El uno, el dos y el tres
Con una taza de café en la mano, caliente y aromático, apoyada en la silla blanca de la cocina, sentí un suave golpe en el vidrio de la ventana. Me di la vuelta asustada y en el piso vi, aleteando, un picaflor. Era muy pequeño, el pico largo y puntudo. Me acerqué y con cuidado lo tomé en mis manos, apenas se movía. Se dejó mirar, acariciar y cuidar.
Directo al pico, con una jeringa, le di agua dulce y lo envolví en un paño. Estuvo así unos tres días, al cuarto se había ido. Cuando noté su ausencia, sentí una especie de nostalgia y entendí que había algo mágico en ese encuentro, el universo me quería dar un mensaje.
Poco después, mientras caminaba por la avenida Montes. Ancha, transitada y ruidosa, en pleno centro de la ciudad, algo golpeó mi espalda suavemente. Me di la vuelta asustada, pensando que alguien quería hacerse con mi cartera, pero no era eso; vi en el piso, caído, a otro picaflor. De inmediato recordé al número uno, el de mi cocina. Me agaché y lo tomé, aleteó asustado y poco a poco se recuperó. En cuestión de minutos, retomó el vuelo y se fue.
Pasó un tiempo sin picaflores, hasta que me visitó el número tres. Estaba en el sillón amarillo del living, acomodándome entusiasmada porque empezaría un nuevo libro, de esos gordos con olor a buenas historias que tanto me gustan, y ahí lo vi, posado en la ventana de marco blanco, como si fuera un retrato. Se quedó quieto un tiempo más o menos largo, y por un momento fijó sus pequeñísimos ojos en mí, luego miró a su alrededor, me dio tiempo para tomarle una foto y cuando ya estaba por invitarlo a pasar voló. Entonces comprendí todo.
Su ausencia
Mi mamá eligió el campo. Fue muy clara y contundente con eso. Un día de lluvia, hace ya varios años, se quedó mirando por el ventanal cargado de gotitas pequeñas, se dio la vuelta y dijo: “Quiero que me cremen y luego me lancen al aire, en el campo. La casa de los picaflores será donde descansen mis cenizas”. Me asombró su determinación. Trato de ponerme en su lugar y me pregunto: ¿cómo, después de recibir un diagnóstico brutal, puede alguien tomar decisiones con ese arrojo?
Pero ella era así, contundente. Creo que es el adjetivo que más se acerca al vendaval que fue en vida. Nunca se cansaba, nunca se quejaba, nunca daba el brazo a torcer, no se disculpaba; nunca la vi llorar ―hasta el día del diagnóstico―. Después de ese día fatal, repartió sus joyas, siguió con sus clases de bridge y de vez en cuando, también, siguió usando esa chancla rosada que voló por encima de mi cabeza una vida entera.
El café, el vodka y los cigarros fueron sus compañeros eternos. No había día en el que no se tome el aperitivo, ni en el que no suene el pito de la caldera más de 15 veces; los ceniceros rebalsaban y en su casa las cosas flotaban. Sí, flotaban, en el humo que se desprendía de sus manos, con las uñas rojas muy bien pintadas.

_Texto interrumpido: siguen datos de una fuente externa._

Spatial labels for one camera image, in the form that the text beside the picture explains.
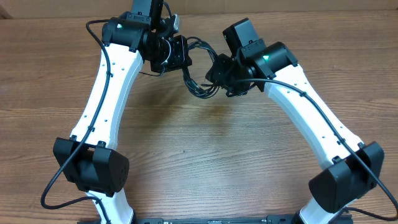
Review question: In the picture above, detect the black USB cable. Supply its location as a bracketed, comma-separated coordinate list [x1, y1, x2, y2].
[182, 36, 220, 100]

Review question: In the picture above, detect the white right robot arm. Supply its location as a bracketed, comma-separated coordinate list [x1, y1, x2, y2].
[206, 19, 384, 223]

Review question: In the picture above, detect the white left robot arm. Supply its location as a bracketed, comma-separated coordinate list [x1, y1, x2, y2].
[53, 0, 192, 223]

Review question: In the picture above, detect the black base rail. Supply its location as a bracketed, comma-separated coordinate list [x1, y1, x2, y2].
[77, 213, 354, 224]

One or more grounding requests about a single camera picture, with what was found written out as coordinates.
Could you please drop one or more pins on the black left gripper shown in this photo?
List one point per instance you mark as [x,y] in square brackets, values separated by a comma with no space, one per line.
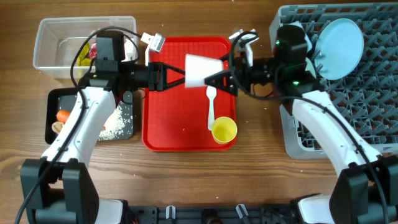
[156,78]

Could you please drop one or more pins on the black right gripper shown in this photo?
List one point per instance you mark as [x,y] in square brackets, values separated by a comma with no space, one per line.
[241,65]

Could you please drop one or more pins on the white plastic spoon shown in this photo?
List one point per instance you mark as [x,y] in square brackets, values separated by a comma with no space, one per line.
[211,94]

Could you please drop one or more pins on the pink plastic cup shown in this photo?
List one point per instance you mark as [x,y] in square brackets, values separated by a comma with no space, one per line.
[197,68]

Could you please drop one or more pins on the red plastic tray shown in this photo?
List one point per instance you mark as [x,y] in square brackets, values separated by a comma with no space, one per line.
[175,120]

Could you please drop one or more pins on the yellow plastic cup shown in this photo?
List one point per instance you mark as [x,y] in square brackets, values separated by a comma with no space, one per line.
[224,130]

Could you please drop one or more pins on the white rice pile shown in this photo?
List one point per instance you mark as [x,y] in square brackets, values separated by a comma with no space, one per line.
[118,126]

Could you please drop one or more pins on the green bowl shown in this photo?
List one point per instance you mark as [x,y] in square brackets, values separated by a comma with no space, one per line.
[310,67]

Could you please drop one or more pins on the light blue bowl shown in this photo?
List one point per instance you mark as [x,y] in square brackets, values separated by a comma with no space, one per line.
[309,44]

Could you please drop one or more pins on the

Los picaflores fueron siempre sus favoritos, la visitaban en los árboles del jardín, junto al río, en la casa azul de Obrajes. Ella los recibía encantada, les cantaba, les dejaba agua con azúcar, los invitaba a pasar y les contaba historias. Por mucho tiempo fueron sus mejores amigos y sus oídos más atentos. Recuerdo que ella nos contaba que desde pequeña siempre estaba enterada de todo, aunque nadie se lo contase. Cuando le preguntamos cómo lo hacía, ella dijo: “mis amigos picaflores me lo cuentan todo”, algo mágico había en el asunto.
Poco antes de morir, tuvimos la oportunidad de conversar, recapitular, recordar y criticar. Nos dijimos adiós como se debe, a lo grande. Bailamos y nos reímos también. Maldito cáncer. En el momento final, me acerqué a su boca; apenas, casi inaudibles, salieron las palabras de la despedida: “Cuida a los picaflores”, me dijo.
Cada dos de noviembre prendo una vela, recojo las hortensias para su ramo, enciendo el cigarrillo y sirvo el vodka en el pequeño vaso de cristal azul. Cuido siempre de no olvidar la escalera, tal vez algún día baja y se queda a vivir con nosotros, no me extrañaría, ella sería capaz. Cuando salgo, por las calles busco los picaflores que la traen de vuelta y en mis sueños muchas veces la veo rodeada de ellos.
El uno, el dos y el tres eran mensajes. Fueron ella las tres veces, cuidándome, acariciando mi pena, vigilando mi camino, acompañando mis días grises. Mi madre había muerto y me había heredado a sus amigos picaflores para que acompañen mi dolor.